Die dritte Angriffswelle auf Europa rollt – Veröffentlicht am 17.04.2007 | Lesedauer: 9 Minuten DIE WELT – Von Bernard Lewis

In den Augen fanatischer Muslime ist der Krieg gegen die Christenheit und Europa in eine neue Phase getreten. Die entscheidende Frage lautet: Wird der Islam den Westen erobern oder erliegt er am Ende der Verlockung der Freiheit?

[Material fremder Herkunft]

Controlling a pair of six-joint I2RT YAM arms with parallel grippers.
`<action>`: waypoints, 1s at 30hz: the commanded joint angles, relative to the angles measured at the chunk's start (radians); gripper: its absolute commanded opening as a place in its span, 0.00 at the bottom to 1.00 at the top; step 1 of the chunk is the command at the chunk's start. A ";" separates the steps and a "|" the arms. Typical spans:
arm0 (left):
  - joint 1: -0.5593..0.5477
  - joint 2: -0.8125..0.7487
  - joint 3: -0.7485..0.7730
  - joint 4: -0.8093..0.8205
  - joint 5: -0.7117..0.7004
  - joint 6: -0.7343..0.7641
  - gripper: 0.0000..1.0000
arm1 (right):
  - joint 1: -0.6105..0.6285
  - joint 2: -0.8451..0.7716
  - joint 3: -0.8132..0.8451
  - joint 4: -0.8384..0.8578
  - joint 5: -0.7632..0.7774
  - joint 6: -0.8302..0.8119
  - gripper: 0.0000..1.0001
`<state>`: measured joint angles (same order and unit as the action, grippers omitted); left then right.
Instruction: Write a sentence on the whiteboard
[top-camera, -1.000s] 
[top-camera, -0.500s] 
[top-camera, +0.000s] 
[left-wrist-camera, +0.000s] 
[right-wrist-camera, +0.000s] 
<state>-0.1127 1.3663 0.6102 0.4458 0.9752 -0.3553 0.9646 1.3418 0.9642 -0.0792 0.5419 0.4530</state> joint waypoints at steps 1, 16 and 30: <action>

In den Augen einer fanatischen und entschlossenen Minderheit von Muslimen hat die dritte Angriffswelle auf die Christenheit und Europa begonnen. Die erste Welle ist auf den Anfang des Islam zu datieren, als der neue Glaube von der Arabischen Halbinsel, wo er geboren wurde, auf den Nahen Osten und darüber hinaus überschwappte. Damals eroberten die Muslime Syrien, Palästina, Ägypten und Nordafrika – die damals alle noch zur christlichen Welt gehörten – und überschritten die Grenze nach Europa. Dort eroberten sie einen beachtlichen Teil Südeuropas, Spanien, Portugal und Süditalien inbegriffen, die alle Teil der islamischen Welt wurden, und sie überquerten sogar die Pyrenäen und besetzten eine Zeit lang Teile von Frankreich.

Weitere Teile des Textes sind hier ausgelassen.